The anterior portion of the spinal cord is supplied by the anterior spinal artery. It begins at the foramen magnum where branches of the two vertebral arteries exit, merge, and descend along the anterior spinal cord. As the anterior spinal artery proceeds inferiorly, it receives branches originating mostly from the aorta. The largest aortic branch is the artery of Adamkiewicz which supplies the anterior spinal cord from the level of T8 vertebrae all the way to conus medullaris

==Diagnosis==
MRI imaging of the spine is the first-line modality of choice to diagnose anterior spinal artery syndrome. Spinal MRI can rule out soft tissue masses and arteriovenous malformations that could cause hypoperfusion of the spinal cord. MRI DWI and T2 sequence are used to detect spinal cord ischemia, showing parenchymal changes in the anterior portion of the cord secondary to ischemia. Diffusion-weighted MRI may show changes within a few hours of symptom onset, whereas T2-weighted abnormalities often appear later. Specific characteristic MRI findings of spinal cord ischemia include a thin pencil-like hyperintense region in the anterior cord that involve multiple spinal levels on T2-weighted image, and central T2-hyperintense signal on either side of the median fissure resembling an owl’s eye appearance. On T1-weighted image, hypointensity can be appreciated over the area of compromise representing early inflammation/edema, however diffusion weighted image can distinguish ischemia from nonspecific inflammation. When vascular pathology is suspected, adjunct vascular imaging like MR or CT angiography can be used to evaluate the spinal vasculature and screen for aortic or vertebral artery dissection.

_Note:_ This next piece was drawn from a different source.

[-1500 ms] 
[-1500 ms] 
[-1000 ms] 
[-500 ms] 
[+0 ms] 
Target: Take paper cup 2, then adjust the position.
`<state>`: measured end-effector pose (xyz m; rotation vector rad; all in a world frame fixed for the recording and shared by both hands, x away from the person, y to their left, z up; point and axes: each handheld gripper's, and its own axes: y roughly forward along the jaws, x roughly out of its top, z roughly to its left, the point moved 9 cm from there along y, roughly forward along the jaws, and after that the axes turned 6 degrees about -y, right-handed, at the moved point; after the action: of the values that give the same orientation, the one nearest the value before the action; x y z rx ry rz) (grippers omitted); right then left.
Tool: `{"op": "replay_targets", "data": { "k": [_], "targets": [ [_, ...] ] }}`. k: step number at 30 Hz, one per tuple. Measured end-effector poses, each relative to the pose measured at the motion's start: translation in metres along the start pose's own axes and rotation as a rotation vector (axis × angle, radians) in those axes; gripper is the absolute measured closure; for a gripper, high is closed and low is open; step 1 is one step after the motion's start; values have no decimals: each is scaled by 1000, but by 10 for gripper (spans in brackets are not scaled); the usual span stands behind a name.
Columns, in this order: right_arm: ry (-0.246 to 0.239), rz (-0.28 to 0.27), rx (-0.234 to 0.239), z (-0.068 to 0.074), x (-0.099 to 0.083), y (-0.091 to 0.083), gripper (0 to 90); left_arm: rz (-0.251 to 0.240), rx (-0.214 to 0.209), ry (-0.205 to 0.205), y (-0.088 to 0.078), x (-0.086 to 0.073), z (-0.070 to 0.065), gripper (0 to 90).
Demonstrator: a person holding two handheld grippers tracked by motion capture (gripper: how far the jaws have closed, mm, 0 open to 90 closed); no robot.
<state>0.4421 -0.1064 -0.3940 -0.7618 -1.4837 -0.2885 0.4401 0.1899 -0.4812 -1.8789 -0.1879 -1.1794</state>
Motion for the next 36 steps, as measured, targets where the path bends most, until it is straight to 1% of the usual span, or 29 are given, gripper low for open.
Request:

Other testing may include basic laboratory tests to evaluate vascular risk factors and alternative diagnoses (e.g., complete blood count, metabolic panel, lipids, inflammatory markers), with targeted serologies (infectious and autoimmune) as indicated. Cerebrospinal fluid analysis can help exclude traumatic etiology. Toxicology testing may be appropriate when vasospasm-inducing substances like cocaine are a concern.

==Treatment==
Treatment is determined based on the primary cause of anterior spinal cord syndrome. When the diagnosis of anterior spinal cord syndrome is determined, the prognosis is unfortunate. The mortality rate is approximately 20%, with 50% of individuals living with anterior spinal cord syndrome having very little or no changes in symptoms.

==Epidemiology==
The incidence of anterior spinal artery syndrome is estimated to be 0.23% at time of death. It represents 5% of all incomplete spinal cord syndromes. It is the most common type of spinal cord infarction, representing 87.2% of all spinal infarctions. Though specific demographic factor data is limited, female sex and older age are associated with poorer prognosis.

==Eponym==
It is also known as "Beck's syndrome".